At the Margins of Orthodoxy

At the Margins of Orthodoxy
Author :
Publisher : Cornell University Press
Total Pages : 291
Release :
ISBN-10 : 9781501711695
ISBN-13 : 1501711695
Rating : 4/5 (695 Downloads)

Book Synopsis At the Margins of Orthodoxy by : Paul W. Werth

Download or read book At the Margins of Orthodoxy written by Paul W. Werth and published by Cornell University Press. This book was released on 2018-05-31 with total page 291 pages. Available in PDF, EPUB and Kindle. Book excerpt: In a period of dramatic social change, when Orthodoxy and nationalism were the twin pillars of the Russian state, how did the tsarist bureaucracy govern an expansive realm inhabited by the peoples of many nations and ethnicities professing various faiths? Did the nature of tsarist rule change over time, and did it vary from region to region? Paul W. Werth considers these large questions in his survey of imperial Russian rule in the vast Volga-Kama region.

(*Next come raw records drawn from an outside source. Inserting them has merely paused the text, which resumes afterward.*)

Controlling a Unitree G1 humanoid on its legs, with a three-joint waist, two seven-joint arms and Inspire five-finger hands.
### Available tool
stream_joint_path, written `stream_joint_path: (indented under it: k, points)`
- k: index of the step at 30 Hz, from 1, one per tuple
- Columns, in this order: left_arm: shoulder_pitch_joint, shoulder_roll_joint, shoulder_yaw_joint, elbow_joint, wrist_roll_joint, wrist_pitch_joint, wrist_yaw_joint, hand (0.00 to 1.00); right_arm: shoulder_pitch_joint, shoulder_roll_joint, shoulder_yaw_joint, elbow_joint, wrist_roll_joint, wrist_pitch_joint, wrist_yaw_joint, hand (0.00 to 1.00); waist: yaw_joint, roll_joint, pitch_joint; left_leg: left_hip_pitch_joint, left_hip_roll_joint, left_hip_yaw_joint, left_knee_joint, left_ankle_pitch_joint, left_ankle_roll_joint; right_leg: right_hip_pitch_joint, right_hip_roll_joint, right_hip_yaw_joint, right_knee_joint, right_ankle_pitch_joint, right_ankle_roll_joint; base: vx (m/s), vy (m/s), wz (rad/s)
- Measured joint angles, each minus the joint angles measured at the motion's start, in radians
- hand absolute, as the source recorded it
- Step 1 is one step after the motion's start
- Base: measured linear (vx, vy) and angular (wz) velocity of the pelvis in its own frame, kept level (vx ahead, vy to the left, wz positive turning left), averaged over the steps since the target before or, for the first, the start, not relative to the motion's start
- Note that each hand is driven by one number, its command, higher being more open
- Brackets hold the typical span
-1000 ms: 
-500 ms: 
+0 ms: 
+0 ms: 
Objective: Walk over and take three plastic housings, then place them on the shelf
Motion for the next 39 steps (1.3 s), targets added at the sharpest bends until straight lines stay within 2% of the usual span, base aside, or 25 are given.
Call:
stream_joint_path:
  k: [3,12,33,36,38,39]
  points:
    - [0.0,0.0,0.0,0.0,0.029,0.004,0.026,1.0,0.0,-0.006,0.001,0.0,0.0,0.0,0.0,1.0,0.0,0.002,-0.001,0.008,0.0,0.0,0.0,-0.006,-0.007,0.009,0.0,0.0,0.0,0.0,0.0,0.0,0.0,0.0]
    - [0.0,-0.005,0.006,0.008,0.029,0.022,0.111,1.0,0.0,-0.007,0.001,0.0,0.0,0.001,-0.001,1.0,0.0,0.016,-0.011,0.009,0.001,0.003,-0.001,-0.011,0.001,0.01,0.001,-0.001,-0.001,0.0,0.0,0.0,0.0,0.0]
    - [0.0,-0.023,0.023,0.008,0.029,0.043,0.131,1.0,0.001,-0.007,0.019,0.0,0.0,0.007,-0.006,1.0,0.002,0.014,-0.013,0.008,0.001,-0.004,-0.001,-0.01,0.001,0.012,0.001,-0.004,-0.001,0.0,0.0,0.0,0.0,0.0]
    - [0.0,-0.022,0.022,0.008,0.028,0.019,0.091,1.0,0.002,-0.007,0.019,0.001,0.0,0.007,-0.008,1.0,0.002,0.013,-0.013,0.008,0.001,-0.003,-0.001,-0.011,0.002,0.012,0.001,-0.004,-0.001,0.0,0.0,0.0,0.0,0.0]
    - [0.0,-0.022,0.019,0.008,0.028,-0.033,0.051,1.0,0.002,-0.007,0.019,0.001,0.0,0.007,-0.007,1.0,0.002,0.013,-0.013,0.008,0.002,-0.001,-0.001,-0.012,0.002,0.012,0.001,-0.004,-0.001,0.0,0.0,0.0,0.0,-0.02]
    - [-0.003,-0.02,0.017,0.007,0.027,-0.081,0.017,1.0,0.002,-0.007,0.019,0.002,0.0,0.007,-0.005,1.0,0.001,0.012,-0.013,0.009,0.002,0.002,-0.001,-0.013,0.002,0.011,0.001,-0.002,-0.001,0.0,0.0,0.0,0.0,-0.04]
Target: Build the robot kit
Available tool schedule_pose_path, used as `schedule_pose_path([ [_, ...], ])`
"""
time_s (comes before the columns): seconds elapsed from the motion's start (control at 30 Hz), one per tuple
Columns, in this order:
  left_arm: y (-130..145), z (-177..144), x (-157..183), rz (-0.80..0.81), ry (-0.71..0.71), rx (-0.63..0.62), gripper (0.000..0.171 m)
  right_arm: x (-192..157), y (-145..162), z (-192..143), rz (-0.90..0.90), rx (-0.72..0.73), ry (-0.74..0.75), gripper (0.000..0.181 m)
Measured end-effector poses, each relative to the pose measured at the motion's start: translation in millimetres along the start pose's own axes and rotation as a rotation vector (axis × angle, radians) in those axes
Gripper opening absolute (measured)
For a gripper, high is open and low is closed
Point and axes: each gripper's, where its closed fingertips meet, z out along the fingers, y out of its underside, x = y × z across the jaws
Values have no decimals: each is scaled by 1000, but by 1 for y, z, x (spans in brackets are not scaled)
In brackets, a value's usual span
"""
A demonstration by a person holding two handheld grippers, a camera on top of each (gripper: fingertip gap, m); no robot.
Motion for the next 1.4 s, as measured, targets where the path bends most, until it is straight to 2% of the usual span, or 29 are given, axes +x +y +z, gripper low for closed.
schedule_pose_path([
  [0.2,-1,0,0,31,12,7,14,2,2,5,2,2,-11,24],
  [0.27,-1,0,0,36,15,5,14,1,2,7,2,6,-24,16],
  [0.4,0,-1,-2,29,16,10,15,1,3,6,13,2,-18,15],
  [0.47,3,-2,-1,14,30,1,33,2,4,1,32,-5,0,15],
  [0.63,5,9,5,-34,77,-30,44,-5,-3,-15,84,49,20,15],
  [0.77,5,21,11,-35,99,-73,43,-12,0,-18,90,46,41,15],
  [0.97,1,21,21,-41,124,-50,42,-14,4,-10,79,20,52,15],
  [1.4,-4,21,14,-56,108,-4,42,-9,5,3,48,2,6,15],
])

First conquered in the sixteenth century, the Volga-Kama lands were by the nineteenth century both part of the Russian heartland and resolutely "other"—the home of a mix of Slavic, Finnic, and Turkic peoples where the urge to assimilate was always counterbalanced by determined efforts to preserve cultural and religious differences. The Volga-Kama thus poses the dilemmas of empire in especially complex and telling ways. Drawing on a wide range of printed and archival sources, Werth untangles and reconstructs this complicated history, focusing on the ways in which the tsarist state and Orthodox missions used conversion in their ongoing (and regularly frustrated) efforts to transform the region's Muslim and animist populations into imperial, Orthodox citizens. He shows that the regime became less concerned with religion and more concerned with secular attributes as the marker of cultural differences, an emphasis that would change dramatically in the early years of Soviet rule.